## DATA RECORDS
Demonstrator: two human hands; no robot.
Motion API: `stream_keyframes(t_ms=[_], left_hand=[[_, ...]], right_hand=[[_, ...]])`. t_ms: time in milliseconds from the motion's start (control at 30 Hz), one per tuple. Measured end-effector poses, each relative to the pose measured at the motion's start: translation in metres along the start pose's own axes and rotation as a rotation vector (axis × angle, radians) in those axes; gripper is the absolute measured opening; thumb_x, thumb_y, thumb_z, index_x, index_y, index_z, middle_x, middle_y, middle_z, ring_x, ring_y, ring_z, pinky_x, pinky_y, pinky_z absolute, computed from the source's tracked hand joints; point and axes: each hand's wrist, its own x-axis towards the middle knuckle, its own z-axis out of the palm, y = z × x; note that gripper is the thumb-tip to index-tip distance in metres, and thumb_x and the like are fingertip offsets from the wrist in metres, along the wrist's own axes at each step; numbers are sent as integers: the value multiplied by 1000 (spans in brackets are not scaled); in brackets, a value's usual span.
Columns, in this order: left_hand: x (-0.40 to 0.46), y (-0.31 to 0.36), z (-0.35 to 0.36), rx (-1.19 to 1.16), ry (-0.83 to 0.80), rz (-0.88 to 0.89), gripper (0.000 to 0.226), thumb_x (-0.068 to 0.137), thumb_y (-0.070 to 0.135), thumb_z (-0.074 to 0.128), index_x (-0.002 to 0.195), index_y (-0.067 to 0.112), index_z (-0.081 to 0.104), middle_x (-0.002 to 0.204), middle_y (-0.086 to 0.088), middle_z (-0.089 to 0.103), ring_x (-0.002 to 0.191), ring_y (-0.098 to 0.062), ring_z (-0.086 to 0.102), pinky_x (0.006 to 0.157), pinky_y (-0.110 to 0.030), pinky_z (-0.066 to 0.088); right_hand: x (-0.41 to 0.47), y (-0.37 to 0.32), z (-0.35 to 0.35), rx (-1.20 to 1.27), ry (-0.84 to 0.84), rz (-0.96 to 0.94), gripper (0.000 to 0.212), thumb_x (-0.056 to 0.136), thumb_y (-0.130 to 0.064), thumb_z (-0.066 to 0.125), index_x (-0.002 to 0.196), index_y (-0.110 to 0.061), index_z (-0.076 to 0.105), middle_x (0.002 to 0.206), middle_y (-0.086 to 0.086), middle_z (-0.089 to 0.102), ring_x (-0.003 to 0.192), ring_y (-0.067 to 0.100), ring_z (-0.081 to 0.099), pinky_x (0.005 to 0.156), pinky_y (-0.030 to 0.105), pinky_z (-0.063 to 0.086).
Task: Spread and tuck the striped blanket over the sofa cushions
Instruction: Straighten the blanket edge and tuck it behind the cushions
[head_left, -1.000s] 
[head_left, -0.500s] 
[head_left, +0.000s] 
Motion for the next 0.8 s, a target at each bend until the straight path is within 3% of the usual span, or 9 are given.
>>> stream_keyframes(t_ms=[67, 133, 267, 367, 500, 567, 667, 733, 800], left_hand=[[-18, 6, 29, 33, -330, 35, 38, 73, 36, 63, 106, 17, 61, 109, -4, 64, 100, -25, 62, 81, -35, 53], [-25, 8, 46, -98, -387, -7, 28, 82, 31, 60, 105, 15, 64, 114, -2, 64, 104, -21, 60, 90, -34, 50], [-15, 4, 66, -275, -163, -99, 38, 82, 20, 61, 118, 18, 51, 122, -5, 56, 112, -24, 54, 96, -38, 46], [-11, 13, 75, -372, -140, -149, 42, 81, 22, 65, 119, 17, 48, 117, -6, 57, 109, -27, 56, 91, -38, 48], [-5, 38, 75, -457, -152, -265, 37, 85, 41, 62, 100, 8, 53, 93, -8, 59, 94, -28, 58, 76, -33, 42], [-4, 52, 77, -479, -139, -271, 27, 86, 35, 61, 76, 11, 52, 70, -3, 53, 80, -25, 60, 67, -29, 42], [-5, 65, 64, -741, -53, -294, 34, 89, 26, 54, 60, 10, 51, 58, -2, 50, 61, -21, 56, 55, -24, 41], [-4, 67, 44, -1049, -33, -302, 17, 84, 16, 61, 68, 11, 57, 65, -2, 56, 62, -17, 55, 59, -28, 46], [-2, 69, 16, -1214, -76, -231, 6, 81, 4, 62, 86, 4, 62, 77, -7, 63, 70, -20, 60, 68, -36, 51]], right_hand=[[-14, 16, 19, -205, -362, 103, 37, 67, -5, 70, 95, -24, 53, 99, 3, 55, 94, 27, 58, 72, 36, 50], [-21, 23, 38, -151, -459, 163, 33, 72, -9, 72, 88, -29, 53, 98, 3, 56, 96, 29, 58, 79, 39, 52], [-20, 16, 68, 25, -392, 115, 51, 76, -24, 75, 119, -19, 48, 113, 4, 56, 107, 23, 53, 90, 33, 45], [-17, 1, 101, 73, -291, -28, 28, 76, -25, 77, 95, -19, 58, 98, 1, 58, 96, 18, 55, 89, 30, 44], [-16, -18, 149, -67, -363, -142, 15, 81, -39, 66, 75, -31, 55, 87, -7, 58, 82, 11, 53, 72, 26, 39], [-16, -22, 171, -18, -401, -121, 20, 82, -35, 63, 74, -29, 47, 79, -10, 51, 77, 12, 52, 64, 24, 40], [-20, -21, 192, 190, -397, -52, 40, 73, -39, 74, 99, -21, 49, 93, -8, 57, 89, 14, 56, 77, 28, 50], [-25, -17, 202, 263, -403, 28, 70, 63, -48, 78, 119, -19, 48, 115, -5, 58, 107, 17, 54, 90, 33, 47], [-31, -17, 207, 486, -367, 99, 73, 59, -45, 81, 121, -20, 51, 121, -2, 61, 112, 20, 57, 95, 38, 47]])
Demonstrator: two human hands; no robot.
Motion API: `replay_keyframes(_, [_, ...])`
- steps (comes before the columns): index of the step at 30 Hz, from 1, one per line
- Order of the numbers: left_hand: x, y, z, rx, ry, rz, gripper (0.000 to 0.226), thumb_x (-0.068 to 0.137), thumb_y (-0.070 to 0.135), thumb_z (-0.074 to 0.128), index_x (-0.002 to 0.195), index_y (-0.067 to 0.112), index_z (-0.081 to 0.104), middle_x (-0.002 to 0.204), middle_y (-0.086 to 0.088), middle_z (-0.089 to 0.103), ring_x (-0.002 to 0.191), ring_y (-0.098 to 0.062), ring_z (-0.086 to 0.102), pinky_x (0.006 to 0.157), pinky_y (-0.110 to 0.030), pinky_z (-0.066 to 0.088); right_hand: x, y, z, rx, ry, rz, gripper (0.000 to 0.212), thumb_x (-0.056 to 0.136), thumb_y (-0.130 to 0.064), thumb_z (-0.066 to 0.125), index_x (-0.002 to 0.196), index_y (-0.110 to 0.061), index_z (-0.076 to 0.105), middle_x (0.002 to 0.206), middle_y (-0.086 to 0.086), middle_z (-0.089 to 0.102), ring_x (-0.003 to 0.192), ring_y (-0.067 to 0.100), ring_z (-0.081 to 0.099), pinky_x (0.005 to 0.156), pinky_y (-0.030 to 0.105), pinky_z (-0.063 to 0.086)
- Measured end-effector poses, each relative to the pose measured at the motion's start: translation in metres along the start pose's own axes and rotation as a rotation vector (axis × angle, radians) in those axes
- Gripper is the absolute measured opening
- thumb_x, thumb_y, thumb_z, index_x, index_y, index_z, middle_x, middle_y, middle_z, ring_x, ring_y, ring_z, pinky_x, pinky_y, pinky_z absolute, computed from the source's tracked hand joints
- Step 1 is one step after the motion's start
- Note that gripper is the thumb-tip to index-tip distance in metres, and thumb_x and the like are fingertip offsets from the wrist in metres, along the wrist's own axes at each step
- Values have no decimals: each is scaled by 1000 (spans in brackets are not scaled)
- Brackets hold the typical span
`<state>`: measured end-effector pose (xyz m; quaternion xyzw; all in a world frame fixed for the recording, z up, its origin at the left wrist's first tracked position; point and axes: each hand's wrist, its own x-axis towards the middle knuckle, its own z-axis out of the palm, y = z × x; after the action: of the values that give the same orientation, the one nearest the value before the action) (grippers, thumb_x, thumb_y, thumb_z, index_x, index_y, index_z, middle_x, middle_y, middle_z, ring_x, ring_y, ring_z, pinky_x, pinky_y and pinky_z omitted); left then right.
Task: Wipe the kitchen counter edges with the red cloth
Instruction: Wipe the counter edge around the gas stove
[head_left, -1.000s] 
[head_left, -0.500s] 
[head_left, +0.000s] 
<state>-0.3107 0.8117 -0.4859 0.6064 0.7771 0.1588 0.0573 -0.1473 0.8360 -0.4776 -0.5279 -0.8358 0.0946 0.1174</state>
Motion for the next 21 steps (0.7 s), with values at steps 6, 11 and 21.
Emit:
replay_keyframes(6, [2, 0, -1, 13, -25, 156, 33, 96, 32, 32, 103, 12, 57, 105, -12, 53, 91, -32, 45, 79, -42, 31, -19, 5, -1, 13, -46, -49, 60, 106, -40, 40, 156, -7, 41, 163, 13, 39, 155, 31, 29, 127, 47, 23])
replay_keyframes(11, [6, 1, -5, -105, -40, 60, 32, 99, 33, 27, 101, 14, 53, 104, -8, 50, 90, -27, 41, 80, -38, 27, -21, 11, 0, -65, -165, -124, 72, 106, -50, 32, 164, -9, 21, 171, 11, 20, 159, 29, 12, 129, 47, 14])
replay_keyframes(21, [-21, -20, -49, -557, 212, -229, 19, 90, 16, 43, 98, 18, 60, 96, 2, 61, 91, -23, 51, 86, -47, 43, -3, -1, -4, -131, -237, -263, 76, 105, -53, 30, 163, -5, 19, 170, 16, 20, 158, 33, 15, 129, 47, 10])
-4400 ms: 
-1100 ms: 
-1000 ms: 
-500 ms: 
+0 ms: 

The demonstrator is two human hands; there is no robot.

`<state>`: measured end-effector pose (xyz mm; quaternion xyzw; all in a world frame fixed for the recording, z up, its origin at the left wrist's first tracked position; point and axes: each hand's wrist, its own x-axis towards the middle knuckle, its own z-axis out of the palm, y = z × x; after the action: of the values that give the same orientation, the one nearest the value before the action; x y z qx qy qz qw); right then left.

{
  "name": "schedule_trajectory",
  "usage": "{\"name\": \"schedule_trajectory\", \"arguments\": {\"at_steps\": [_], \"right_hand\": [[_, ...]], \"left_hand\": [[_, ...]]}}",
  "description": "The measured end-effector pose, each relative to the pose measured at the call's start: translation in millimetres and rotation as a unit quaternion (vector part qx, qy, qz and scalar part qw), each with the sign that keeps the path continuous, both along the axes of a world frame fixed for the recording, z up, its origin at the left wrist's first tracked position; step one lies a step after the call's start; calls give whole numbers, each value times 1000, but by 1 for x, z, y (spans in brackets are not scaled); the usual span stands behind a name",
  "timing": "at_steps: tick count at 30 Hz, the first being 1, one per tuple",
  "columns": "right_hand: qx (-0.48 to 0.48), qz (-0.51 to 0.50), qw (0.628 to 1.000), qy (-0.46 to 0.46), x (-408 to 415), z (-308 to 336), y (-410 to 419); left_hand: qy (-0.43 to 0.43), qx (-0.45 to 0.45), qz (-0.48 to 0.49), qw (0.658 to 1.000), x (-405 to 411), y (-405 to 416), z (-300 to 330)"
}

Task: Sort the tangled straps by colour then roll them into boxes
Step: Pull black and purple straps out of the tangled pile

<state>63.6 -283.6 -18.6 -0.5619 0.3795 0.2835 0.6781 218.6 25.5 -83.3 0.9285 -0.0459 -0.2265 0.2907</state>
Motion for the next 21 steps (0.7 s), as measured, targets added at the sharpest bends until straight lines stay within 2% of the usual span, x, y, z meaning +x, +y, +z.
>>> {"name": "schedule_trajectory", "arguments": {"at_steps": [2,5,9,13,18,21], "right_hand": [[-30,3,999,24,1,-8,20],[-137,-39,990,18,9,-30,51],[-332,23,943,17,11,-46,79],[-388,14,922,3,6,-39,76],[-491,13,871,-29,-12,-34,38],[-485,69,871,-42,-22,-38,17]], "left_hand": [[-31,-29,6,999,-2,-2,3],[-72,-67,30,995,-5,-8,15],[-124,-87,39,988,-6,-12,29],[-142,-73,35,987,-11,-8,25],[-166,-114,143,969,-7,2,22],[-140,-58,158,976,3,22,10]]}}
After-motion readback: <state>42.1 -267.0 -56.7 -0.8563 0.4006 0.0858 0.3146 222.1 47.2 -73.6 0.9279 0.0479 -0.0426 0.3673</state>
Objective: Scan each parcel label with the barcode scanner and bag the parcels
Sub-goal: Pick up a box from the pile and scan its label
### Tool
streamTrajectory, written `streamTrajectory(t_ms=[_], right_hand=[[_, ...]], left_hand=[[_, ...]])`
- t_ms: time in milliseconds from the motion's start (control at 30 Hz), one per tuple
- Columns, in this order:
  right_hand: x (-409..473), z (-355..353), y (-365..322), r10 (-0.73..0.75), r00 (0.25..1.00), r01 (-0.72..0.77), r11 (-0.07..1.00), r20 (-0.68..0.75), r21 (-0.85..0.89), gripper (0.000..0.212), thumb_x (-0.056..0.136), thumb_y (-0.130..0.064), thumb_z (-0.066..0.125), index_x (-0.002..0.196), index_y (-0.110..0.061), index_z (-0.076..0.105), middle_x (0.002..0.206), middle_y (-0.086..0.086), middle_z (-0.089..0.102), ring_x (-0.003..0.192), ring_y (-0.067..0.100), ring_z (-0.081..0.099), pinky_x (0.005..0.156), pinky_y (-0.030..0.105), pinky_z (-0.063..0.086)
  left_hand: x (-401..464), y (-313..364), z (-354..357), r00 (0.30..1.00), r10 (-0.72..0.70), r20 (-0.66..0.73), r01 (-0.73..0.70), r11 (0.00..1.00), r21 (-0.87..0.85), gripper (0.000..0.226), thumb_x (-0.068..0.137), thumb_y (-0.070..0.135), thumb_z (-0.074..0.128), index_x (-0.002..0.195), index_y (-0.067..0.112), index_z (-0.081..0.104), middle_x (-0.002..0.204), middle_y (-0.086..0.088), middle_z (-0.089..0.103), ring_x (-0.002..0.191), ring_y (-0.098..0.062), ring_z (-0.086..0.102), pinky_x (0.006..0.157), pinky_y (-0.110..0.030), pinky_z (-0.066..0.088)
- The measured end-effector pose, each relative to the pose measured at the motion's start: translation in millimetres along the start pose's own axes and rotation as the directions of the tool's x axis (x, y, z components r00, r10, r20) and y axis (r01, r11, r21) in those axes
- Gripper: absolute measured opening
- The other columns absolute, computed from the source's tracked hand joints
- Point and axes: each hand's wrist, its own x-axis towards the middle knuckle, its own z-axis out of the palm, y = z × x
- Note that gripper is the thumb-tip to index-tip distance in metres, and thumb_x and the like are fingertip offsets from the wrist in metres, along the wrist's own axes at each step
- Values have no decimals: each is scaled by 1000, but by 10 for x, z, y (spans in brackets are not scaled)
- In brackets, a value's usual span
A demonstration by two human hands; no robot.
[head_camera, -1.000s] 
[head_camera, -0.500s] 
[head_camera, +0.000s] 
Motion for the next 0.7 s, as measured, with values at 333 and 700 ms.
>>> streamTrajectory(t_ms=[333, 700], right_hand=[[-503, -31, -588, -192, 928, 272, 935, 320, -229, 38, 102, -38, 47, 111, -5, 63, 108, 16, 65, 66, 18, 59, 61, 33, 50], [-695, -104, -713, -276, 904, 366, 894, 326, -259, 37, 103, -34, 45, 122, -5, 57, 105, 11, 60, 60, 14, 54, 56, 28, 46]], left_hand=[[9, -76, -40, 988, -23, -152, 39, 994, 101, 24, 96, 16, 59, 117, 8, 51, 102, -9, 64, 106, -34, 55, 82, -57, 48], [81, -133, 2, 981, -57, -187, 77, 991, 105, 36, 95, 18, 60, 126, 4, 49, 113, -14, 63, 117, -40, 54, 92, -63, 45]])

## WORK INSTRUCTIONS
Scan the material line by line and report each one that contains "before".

## RESULT FOR THIS EXERCISE
- steps (comes before the columns): index of the step at 30 Hz, from 1, one per line
`<state>`: measured end-effector pose (xyz m; quaternion xyzw; all in a world frame fixed for the recording, z up, its origin at the left wrist's first tracked position; point and axes: each hand's wrist, its own x-axis towards the middle knuckle, its own z-axis out of the palm, y = z × x; after the action: of the values that give the same orientation, the one nearest the value before the action) (grippers, thumb_x, thumb_y, thumb_z, index_x, index_y, index_z, middle_x, middle_y, middle_z, ring_x, ring_y, ring_z, pinky_x, pinky_y and pinky_z omitted); left then right.
`<state>`: measured end-effector pose (xyz mm; quaternion xyzw; all in a world frame fixed for the recording, z up, its origin at the left wrist's first tracked position; point and axes: each hand's wrist, its own x-axis towards the middle knuckle, its own z-axis out of the palm, y = z × x; after the action: of the values that give the same orientation, the one nearest the value before the action; x y z qx qy qz qw); right then left.

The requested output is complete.